§ **Your task**: Give back the full data character for character.

§ **Given information**:
-.-.-
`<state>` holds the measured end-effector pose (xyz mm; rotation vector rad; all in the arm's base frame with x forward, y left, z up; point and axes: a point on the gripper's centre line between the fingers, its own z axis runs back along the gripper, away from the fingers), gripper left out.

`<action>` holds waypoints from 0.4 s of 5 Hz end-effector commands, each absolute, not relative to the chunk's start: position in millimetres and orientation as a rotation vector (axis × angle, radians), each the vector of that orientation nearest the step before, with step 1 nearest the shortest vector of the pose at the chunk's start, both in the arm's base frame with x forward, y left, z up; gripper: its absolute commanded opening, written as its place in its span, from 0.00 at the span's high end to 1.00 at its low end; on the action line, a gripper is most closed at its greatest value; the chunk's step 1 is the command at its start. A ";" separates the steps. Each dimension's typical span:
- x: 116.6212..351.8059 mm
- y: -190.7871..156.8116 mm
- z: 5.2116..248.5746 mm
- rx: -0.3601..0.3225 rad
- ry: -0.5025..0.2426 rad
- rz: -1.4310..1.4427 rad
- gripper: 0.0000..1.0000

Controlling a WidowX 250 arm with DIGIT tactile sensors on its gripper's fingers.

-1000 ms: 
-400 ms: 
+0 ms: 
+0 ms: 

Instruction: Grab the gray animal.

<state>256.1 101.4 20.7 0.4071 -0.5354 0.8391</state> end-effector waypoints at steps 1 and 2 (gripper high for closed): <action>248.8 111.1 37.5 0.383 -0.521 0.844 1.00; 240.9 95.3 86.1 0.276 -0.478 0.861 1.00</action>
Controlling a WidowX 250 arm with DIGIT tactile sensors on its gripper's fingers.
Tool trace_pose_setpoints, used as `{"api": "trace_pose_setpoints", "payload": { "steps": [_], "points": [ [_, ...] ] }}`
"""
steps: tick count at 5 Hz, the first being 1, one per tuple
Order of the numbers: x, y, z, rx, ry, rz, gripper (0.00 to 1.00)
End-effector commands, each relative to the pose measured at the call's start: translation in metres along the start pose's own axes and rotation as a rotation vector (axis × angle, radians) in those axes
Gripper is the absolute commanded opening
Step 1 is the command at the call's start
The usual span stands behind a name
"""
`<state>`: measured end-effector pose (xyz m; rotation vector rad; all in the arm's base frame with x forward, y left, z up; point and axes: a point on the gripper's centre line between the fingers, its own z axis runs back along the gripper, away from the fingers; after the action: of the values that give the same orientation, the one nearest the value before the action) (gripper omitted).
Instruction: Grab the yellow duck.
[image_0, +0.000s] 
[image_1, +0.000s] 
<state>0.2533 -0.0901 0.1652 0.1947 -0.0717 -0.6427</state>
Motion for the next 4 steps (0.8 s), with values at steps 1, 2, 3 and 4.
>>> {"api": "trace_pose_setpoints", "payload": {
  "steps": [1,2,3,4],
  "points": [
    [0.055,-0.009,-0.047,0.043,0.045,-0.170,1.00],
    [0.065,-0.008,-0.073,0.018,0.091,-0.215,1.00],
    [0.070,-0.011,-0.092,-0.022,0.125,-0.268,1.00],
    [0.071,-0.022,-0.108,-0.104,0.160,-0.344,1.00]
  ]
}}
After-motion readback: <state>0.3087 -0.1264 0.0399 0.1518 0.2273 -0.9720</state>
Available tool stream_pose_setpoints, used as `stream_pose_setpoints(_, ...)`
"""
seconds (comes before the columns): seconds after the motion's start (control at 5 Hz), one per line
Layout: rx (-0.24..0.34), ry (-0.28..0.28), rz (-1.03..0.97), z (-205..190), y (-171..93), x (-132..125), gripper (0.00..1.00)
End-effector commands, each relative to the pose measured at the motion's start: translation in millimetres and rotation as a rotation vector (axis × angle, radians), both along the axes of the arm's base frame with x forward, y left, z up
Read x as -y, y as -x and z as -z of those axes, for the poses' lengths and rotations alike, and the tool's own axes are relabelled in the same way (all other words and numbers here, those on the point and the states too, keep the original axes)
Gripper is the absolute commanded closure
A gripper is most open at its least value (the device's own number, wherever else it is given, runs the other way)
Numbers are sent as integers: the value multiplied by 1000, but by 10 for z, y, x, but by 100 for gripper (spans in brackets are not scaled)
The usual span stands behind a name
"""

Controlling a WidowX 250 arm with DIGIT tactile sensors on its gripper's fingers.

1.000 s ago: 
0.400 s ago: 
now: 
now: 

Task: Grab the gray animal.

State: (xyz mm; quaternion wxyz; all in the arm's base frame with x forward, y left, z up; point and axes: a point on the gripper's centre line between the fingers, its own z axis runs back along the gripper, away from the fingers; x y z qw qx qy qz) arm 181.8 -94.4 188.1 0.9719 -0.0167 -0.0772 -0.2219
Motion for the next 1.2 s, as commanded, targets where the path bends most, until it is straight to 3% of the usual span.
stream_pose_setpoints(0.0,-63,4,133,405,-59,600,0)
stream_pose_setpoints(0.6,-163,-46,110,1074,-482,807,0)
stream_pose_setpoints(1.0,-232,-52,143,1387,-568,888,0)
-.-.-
§ **Response to this exercise**:
`<state>` holds the measured end-effector pose (xyz mm; rotation vector rad; all in the arm's base frame with x forward, y left, z up; point and axes: a point on the gripper's centre line between the fingers, its own z axis runs back along the gripper, away from the fingers), gripper left out.

`<action>` holds waypoints from 0.4 s of 5 Hz end-effector commands, each absolute, not relative to the chunk's start: position in millimetres and orientation as a rotation vector (axis × angle, radians), each the vector of that orientation nearest the step before, with step 1 nearest the shortest vector of the pose at the chunk's start, both in the arm's base frame with x forward, y left, z up; gripper: its absolute commanded opening, written as its place in its span, from 0.00 at the span's high end to 1.00 at its low end; on the action line, a gripper is most closed at its greatest value; the chunk's step 1 is the command at its start. A ";" separates the steps. Each dimension's typical span:
- x: 116.6212..351.8059 mm
- y: -190.7871..156.8116 mm
- z: 5.2116..248.5746 mm
- rx: -0.3601..0.3225 rad
- ry: -0.5025..0.2426 rad
- rz: -1.4310..1.4427 rad
- gripper: 0.0000..1.0000

Controlling a WidowX 250 arm with DIGIT tactile sensors on its gripper's fingers.

-1000 ms: 
-400 ms: 
+0 ms: 
+0 ms: 

Instruction: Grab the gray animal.

<state>256.1 101.4 20.7 0.4071 -0.5354 0.8391</state> end-effector waypoints at steps 1 and 2 (gripper high for closed): <action>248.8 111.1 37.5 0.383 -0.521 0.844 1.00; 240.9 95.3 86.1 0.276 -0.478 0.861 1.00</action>
Controlling a WidowX 250 arm with DIGIT tactile sensors on its gripper's fingers.
Tool trace_pose_setpoints, used as `{"api": "trace_pose_setpoints", "payload": { "steps": [_], "points": [ [_, ...] ] }}`
"""
steps: tick count at 5 Hz, the first being 1, one per tuple
Order of the numbers: x, y, z, rx, ry, rz, gripper (0.00 to 1.00)
End-effector commands, each relative to the pose measured at the call's start: translation in metres along the start pose's own axes and rotation as a rotation vector (axis × angle, radians) in those axes
Gripper is the absolute commanded opening
Step 1 is the command at the call's start
The usual span stands behind a name
"""
`<state>`: measured end-effector pose (xyz m; rotation vector rad; all in the arm's base frame with x forward, y left, z up; point and axes: a point on the gripper's centre line between the fingers, its own z axis runs back along the gripper, away from the fingers; after the action: of the values that give the same orientation, the one nearest the value before the action) (gripper omitted).
Instruction: Grab the yellow duck.
[image_0, +0.000s] 
[image_1, +0.000s] 
<state>0.2533 -0.0901 0.1652 0.1947 -0.0717 -0.6427</state>
Motion for the next 4 steps (0.8 s), with values at steps 1, 2, 3 and 4.
>>> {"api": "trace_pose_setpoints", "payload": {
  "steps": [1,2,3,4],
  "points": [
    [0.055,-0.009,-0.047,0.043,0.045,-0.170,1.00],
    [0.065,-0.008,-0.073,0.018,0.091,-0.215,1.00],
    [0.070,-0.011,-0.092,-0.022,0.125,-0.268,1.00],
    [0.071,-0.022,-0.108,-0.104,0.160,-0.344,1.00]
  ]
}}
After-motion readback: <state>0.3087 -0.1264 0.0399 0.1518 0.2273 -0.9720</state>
Available tool stream_pose_setpoints, used as `stream_pose_setpoints(_, ...)`
"""
seconds (comes before the columns): seconds after the motion's start (control at 5 Hz), one per line
Layout: rx (-0.24..0.34), ry (-0.28..0.28), rz (-1.03..0.97), z (-205..190), y (-171..93), x (-132..125), gripper (0.00..1.00)
End-effector commands, each relative to the pose measured at the motion's start: translation in millimetres and rotation as a rotation vector (axis × angle, radians), both along the axes of the arm's base frame with x forward, y left, z up
Read x as -y, y as -x and z as -z of those axes, for the poses' lengths and rotations alike, and the tool's own axes are relabelled in the same way (all other words and numbers here, those on the point and the states too, keep the original axes)
Gripper is the absolute commanded closure
A gripper is most open at its least value (the device's own number, wherever else it is given, runs the other way)
Numbers are sent as integers: the value multiplied by 1000, but by 10 for z, y, x, but by 100 for gripper (spans in brackets are not scaled)
The usual span stands behind a name
"""

Controlling a WidowX 250 arm with DIGIT tactile sensors on its gripper's fingers.

1.000 s ago: 
0.400 s ago: 
now: 
now: 

Task: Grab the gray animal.

State: (xyz mm; quaternion wxyz; all in the arm's base frame with x forward, y left, z up; point and axes: a point on the gripper's centre line between the fingers, its own z axis runs back along the gripper, away from the fingers; x y z qw qx qy qz) arm 181.8 -94.4 188.1 0.9719 -0.0167 -0.0772 -0.2219
Motion for the next 1.2 s, as commanded, targets where the path bends most, until it is straight to 3% of the usual span.
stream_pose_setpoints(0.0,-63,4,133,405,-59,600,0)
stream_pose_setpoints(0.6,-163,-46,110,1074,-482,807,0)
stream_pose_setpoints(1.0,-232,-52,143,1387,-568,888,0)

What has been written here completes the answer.